Edward “Ned” Johnson III, who built Fidelity Investments into a financial juggernaut and introduced millions of Americans to Wall Street, died on Wednesday. Mr. Johnson was 91 years old when he died. In a LinkedIn post on Thursday, Abigail Johnson, who succeeded her father as Fidelity’s chief executive in 2014 and chairman in 2016, said, “He passed away quietly at home in Florida surrounded by his family.” According to a Fidelity spokeswoman, Mr. Johnson died of natural causes in Wellington, Fla., where he lived full-time in recent years.
Fidelity is the first company to offer money marketing:
In the 1970s, Mr. Johnson acquired the well-known Boston firm from his father, just as investors were bracing for a bad market that would dampen enthusiasm for the market and the mutual funds Fidelity was selling. Mr. Johnson pushed Fidelity to reinvent itself through a succession of new businesses, while many competitors failed.
Fidelity was the first company to provide a money market fund that allowed clients to write checks against their investments. The business established a toll-free phone number and advertised it. (Mr. Johnson even contributed to the ad copywriting.) Fidelity established its discount brokerage, broadening its appeal to ordinary investors and expanding internationally. Fidelity also established the nation’s largest 401(k) business during Mr. Johnson’s leadership, assisting millions of people in saving for retirement.
In an internal memorial film prepared by Fidelity, Sanjiv Mirchandani, the former president of Fidelity Investments’ National Financial Services, said, “He was playing three-dimensional chess when other people were playing checkers.” “He planned many moves ahead and considered all of the variables, but he also knew that in a world of unpredictability and complexity, a true north, a compass, is essential.”
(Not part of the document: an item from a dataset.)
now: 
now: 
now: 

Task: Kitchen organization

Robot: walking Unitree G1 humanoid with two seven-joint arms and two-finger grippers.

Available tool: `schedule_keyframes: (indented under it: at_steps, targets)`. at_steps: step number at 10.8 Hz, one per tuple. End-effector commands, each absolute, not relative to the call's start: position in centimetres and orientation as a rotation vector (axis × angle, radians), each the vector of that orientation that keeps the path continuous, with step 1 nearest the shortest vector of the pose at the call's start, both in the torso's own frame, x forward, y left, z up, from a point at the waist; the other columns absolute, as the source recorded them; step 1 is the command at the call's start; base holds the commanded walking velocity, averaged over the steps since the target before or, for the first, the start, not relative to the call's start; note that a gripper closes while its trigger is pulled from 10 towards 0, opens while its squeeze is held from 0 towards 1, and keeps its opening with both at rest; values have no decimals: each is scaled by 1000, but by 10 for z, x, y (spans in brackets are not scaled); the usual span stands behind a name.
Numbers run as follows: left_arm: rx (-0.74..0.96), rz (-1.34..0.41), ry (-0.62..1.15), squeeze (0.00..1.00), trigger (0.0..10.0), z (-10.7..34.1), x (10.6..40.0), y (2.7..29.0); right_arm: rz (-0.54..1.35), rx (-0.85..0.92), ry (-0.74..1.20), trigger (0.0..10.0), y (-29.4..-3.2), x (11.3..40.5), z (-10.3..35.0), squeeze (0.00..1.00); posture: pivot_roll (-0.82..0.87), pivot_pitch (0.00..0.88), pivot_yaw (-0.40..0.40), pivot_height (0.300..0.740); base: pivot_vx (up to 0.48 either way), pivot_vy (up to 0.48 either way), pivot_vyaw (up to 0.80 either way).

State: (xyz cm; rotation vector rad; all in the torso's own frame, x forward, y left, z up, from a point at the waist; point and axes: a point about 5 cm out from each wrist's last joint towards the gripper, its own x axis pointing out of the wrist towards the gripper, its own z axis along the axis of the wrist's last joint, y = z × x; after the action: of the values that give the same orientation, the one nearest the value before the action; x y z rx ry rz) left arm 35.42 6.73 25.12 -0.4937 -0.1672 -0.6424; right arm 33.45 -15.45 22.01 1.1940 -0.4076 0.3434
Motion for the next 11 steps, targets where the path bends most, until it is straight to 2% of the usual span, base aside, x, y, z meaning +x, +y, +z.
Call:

Who is Edward Ned Johnson?
Johnson was born in Boston at the start of the Great Depression and graduated from Harvard University in 1954. He began working for his father’s company in 1957 as a research analyst and rose through the ranks to become chairman and CEO after his father retired in 1976. According to the Bloomberg Billionaires Index, he generated a personal wealth of $13.6 billion during his time at Fidelity, which came from his 12 percent share in the business.
Johnson was also noted for his generosity and interest in the arts. He was a major benefactor to the Peabody Essex Museum in Salem, Massachusetts, and the Museum of Fine Arts in Boston, and a collector of old Japanese and Chinese art. Fidelity Charitable, the first national donor-advised fund, was founded by Johnson in 1991.
In a LinkedIn post, Abigail Johnson, who took over as the firm’s CEO in 2014, stated, “He loved his family, his coworkers, work, the stock market, art and antiques, tennis, skiing, sailing, history, and a good discussion.” “On almost any subject, he could be counted on to take the opposing viewpoint.” Johnson is survived by his wife Elizabeth (Lillie), his three children Abigail, Elizabeth, Edward, and their seven grandkids.